The Human Speech Atlas (HSA) is a multilingual acoustic telemetry corpus produced by Moonscape Software from two CC0-licensed Mozilla speech datasets: Common Voice CV24.0 (scripted read speech) and Spontaneous Speech SPS2.0 (unscripted conversational speech). It covers 90+ languages across 12 typologically diverse linguistic family trees, yielding approximately 531,000 exportable utterance-level feature rows.
The corpus is a feature-only product. No audio is distributed. Each row represents one spoken clip described by 38 hand-crafted classical signal-processing features plus metadata, extracted through a four-pass pipeline and hardened through a three-stage anonymisation and watermarking protocol before export.
The HSA serves as a companion to the Synthetic Speech Atlas (SSA), which provides parallel acoustic telemetry for deepfake detection research. Together they form a unified acoustic telemetry platform spanning natural and synthetic speech.
Common Voice is a crowd-sourced read-speech corpus distributed by the Mozilla Foundation under CC0-1.0. Contributors record prompted sentences drawn from validated text corpora (Wikipedia, news, civic domains) on personal devices in uncontrolled environments. Each clip comes with a TSV demographics file containing self-reported gender, age bracket, and accent/dialect labels where the contributor chose to provide them.
The HSA ingests CV24.0 as the primary scripted-speech source. Clips are tagged speech_type = scripted.
The Mozilla Spontaneous Speech corpus provides unscripted conversational recordings under CC0-1.0. SPS2.0 lacks validated per-speaker TSV demographics files, so gender and age fields default to unknown unless inferred from acoustic pitch during processing. Clips are tagged speech_type = spontaneous.
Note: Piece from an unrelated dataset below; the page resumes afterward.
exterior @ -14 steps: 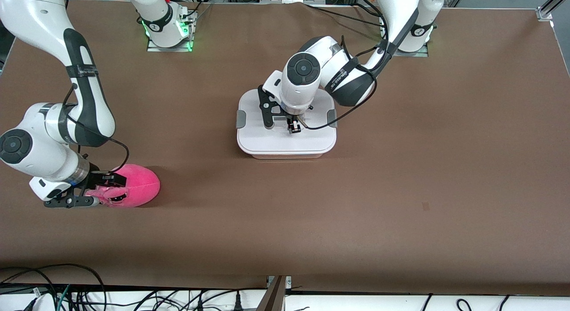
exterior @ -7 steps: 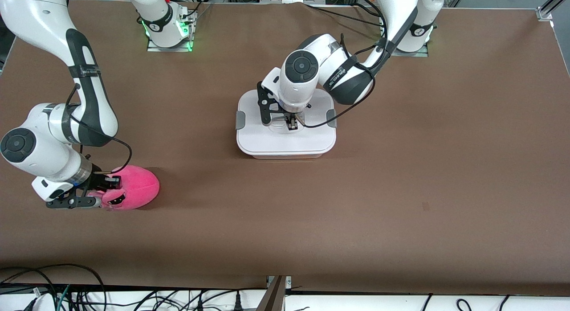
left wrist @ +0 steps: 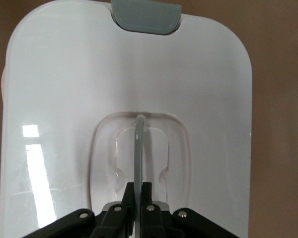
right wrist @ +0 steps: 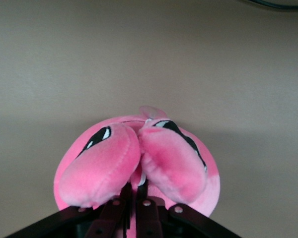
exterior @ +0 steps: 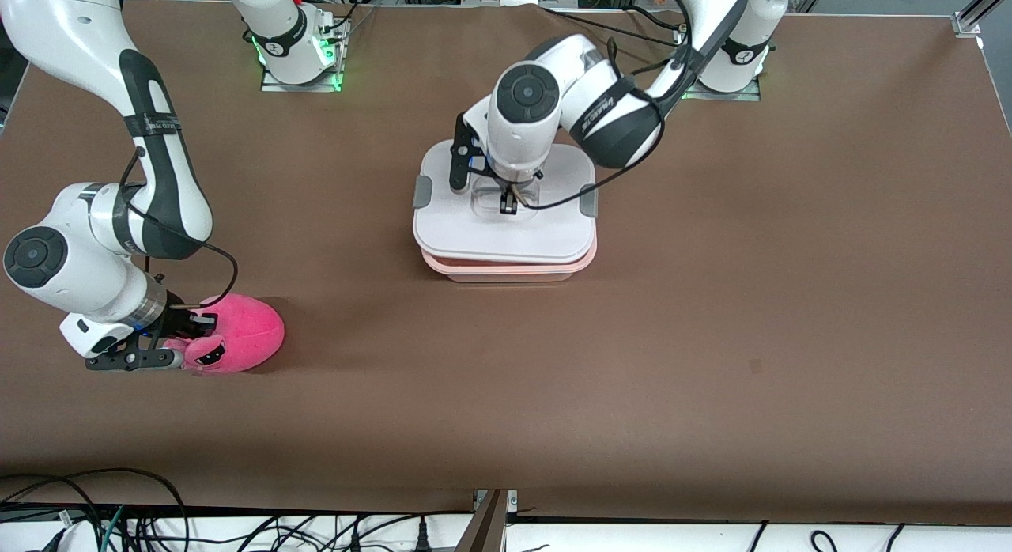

All 158 language-corpus tables (language × source corpus pairs) in the internal macroprosody.db database are classified into one of 12 linguistic family trees for HuggingFace distribution. The trees are:
Indo-European, Niger-Congo, Austronesian, Mesoamerican, Americas-Other, Afro-Asiatic, Nilo-Saharan, Trans-New-Guinea, Eurasian-Minor, Turkic, Asian-Minor, and Isolates.
Classification follows established genealogical taxonomy. Contested or uncertain cases (e.g. Lasi/lss as Sindhic Indo-Aryan, Ukuriguma/ukv as TNG-Madang) were resolved through expert linguistic consultation.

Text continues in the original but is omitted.